Determines whether drift correction should be applied to all species unconditionally (TRUE) or only when the sample CV after smoothing is below the ratio threshold specified by cv_ratio_threshold.

log_transform_internal

Log transform the data for correction when TRUE (the default). Note: log transformation is solely applied internally for smoothing, results will not be be log-transformed. Log transformation may result in more robust smoothing that is less sensitive to outlier.

feature_list

Subset the features for correction whose names matches the specified text using regular expression. Default is NULL which means all features are selected.

ignore_istd

Do not apply corrections to ISTDs

cv_ratio_threshold

This parameter defines the maximum allowable change (ratio) in the coefficient of variation (CV) ratio of samples before and after smoothing for the correction to be applied. A value of 1 (the default) requires the CV to improve, while a value above 1 allows the CV to improve, or to degrade by a maximum of the indicated fold-difference times post-smoothing.

use_original_if_fail

Determines the action when smoothing fails for a feature.

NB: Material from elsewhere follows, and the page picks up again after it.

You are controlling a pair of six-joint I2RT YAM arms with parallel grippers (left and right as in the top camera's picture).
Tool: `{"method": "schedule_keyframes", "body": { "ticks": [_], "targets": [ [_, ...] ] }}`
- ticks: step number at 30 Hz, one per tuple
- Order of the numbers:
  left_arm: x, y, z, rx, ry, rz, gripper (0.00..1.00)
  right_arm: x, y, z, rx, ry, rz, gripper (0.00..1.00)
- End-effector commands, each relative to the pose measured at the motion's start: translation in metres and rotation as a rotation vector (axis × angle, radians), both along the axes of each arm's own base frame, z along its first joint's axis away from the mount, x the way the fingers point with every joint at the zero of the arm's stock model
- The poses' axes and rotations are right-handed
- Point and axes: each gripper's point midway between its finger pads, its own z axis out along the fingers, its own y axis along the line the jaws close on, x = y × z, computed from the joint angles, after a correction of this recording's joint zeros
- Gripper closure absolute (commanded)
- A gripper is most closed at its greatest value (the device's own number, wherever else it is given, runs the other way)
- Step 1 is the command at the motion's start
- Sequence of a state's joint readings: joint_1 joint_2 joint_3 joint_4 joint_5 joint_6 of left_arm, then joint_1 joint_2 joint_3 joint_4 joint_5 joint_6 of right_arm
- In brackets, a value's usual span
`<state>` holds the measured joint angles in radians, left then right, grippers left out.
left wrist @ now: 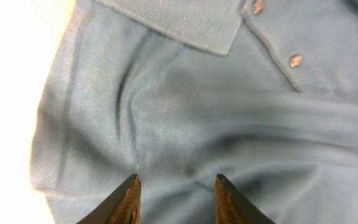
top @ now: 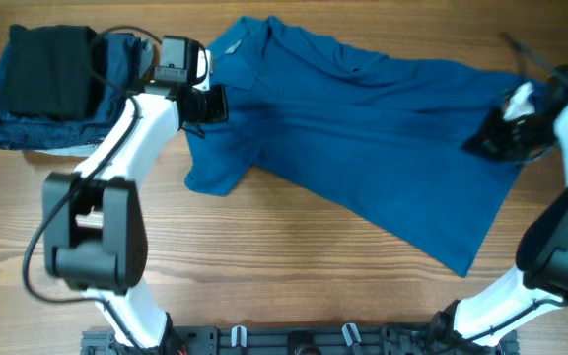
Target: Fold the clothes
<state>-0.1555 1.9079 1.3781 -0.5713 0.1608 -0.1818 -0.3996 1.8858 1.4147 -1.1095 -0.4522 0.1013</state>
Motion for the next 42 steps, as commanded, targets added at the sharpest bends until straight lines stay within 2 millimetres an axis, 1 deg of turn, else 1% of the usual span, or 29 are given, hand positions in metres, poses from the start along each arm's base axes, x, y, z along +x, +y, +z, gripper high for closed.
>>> {"method": "schedule_keyframes", "body": {
  "ticks": [1, 2, 3, 4, 5, 6, 7, 8, 9, 11, 13, 15, 17, 19, 21, 23, 24, 26, 27, 28, 31, 32, 33, 34, 36, 37, 39, 42],
  "targets": [
    [-0.017, 0.016, 0.003, 0.022, 0.065, 0.077, 0.59, -0.044, 0.041, -0.032, 0.034, 0.185, 0.007, 0.96],
    [-0.021, 0.020, 0.001, 0.023, 0.090, 0.093, 0.59, -0.059, 0.051, -0.042, 0.047, 0.234, 0.019, 0.96],
    [-0.023, 0.026, 0.000, 0.025, 0.103, 0.105, 0.58, -0.071, 0.056, -0.048, 0.057, 0.275, 0.012, 0.96],
    [-0.024, 0.031, -0.001, 0.022, 0.110, 0.120, 0.58, -0.082, 0.058, -0.056, 0.057, 0.313, 0.004, 0.96],
    [-0.023, 0.034, 0.000, -0.001, 0.113, 0.128, 0.57, -0.093, 0.055, -0.064, 0.034, 0.352, -0.022, 0.96],
    [-0.023, 0.037, 0.000, -0.024, 0.118, 0.140, 0.56, -0.102, 0.048, -0.071, -0.016, 0.395, -0.047, 0.96],
    [-0.022, 0.044, 0.001, -0.056, 0.125, 0.177, 0.55, -0.120, 0.034, -0.081, -0.114, 0.470, -0.086, 0.95],
    [-0.021, 0.048, 0.001, -0.059, 0.125, 0.184, 0.55, -0.125, 0.028, -0.084, -0.155, 0.491, -0.096, 0.96],
    [-0.021, 0.053, 0.001, -0.060, 0.124, 0.196, 0.54, -0.133, 0.017, -0.088, -0.229, 0.524, -0.129, 0.96],
    [-0.020, 0.059, -0.001, -0.060, 0.128, 0.210, 0.54, -0.138, 0.001, -0.096, -0.323, 0.538, -0.166, 0.96],
    [-0.020, 0.059, -0.002, -0.060, 0.130, 0.210, 0.54, -0.143, -0.011, -0.100, -0.364, 0.544, -0.198, 0.95],
    [-0.020, 0.059, -0.003, -0.060, 0.132, 0.211, 0.53, -0.142, -0.026, -0.103, -0.371, 0.527, -0.251, 0.96],
    [-0.020, 0.059, -0.003, -0.059, 0.133, 0.210, 0.53, -0.139, -0.053, -0.107, -0.394, 0.490, -0.334, 0.96],
    [-0.024, 0.059, -0.005, -0.058, 0.149, 0.211, 0.53, -0.142, -0.073, -0.108, -0.418, 0.482, -0.402, 0.96],
    [-0.029, 0.057, -0.006, -0.060, 0.171, 0.207, 0.53, -0.138, -0.086, -0.110, -0.392, 0.443, -0.466, 0.96],
    [-0.040, 0.039, -0.005, -0.151, 0.222, 0.167, 0.52, -0.130, -0.091, -0.111, -0.398, 0.403, -0.473, 0.96],
    [-0.050, 0.031, -0.005, -0.189, 0.268, 0.152, 0.51, -0.127, -0.091, -0.112, -0.395, 0.387, -0.462, 0.94],
    [-0.071, 0.028, -0.009, -0.176, 0.355, 0.138, 0.49, -0.123, -0.090, -0.112, -0.379, 0.371, -0.462, 0.85],
    [-0.089, 0.027, -0.011, -0.153, 0.417, 0.108, 0.49, -0.122, -0.088, -0.112, -0.366, 0.362, -0.447, 0.83],
    [-0.103, 0.026, -0.012, -0.140, 0.467, 0.075, 0.49, -0.117, -0.082, -0.112, -0.327, 0.336, -0.414, 0.80],
    [-0.135, 0.012, -0.010, -0.103, 0.567, -0.039, 0.49, -0.107, -0.072, -0.108, -0.255, 0.294, -0.366, 0.76],
    [-0.146, 0.006, -0.008, -0.053, 0.588, -0.068, 0.47, -0.105, -0.072, -0.102, -0.246, 0.298, -0.358, 0.75],
    [-0.151, 0.008, -0.005, 0.032, 0.582, -0.070, 0.44, -0.100, -0.072, -0.093, -0.230, 0.294, -0.346, 0.72],
    [-0.154, 0.007, -0.002, 0.076, 0.575, -0.056, 0.43, -0.092, -0.066, -0.084, -0.187, 0.264, -0.337, 0.70],
    [-0.165, -0.009, 0.004, 0.096, 0.586, -0.094, 0.40, -0.073, -0.052, -0.065, -0.089, 0.152, -0.301, 0.66],
    [-0.169, -0.010, 0.002, 0.123, 0.593, -0.108, 0.39, -0.071, -0.052, -0.062, -0.088, 0.140, -0.301, 0.64],
    [-0.180, -0.012, -0.007, 0.170, 0.607, -0.135, 0.39, -0.070, -0.053, -0.062, -0.091, 0.132, -0.301, 0.62],
    [-0.195, -0.013, -0.032, 0.187, 0.631, -0.140, 0.38, -0.069, -0.054, -0.062, -0.093, 0.127, -0.301, 0.62]
  ]
}}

If TRUE (default), the original data is used; if FALSE, the result for each analysis is NA.

extrapolate

Extrapolate loess smoothing. WARNING: It is generally not recommended to extrapolate outside of the range spanned by the QCs used for smoothing. See details below.

Value

MidarExperiment object

Details

Note that using extrapolation for loess smoothing is generally not recommended. Use this only if you must include samples or QCs that are outside of the range spanned by the QCs used for smoothing. Cases where this may be necessary are when specific drifts occur in analysis sequence segments that are not spanned by QC, e.g. when the instrument broke down or suddenly changed its sensitivity. Only use for samples adjacent to the first or last QC and consult runscatter plots.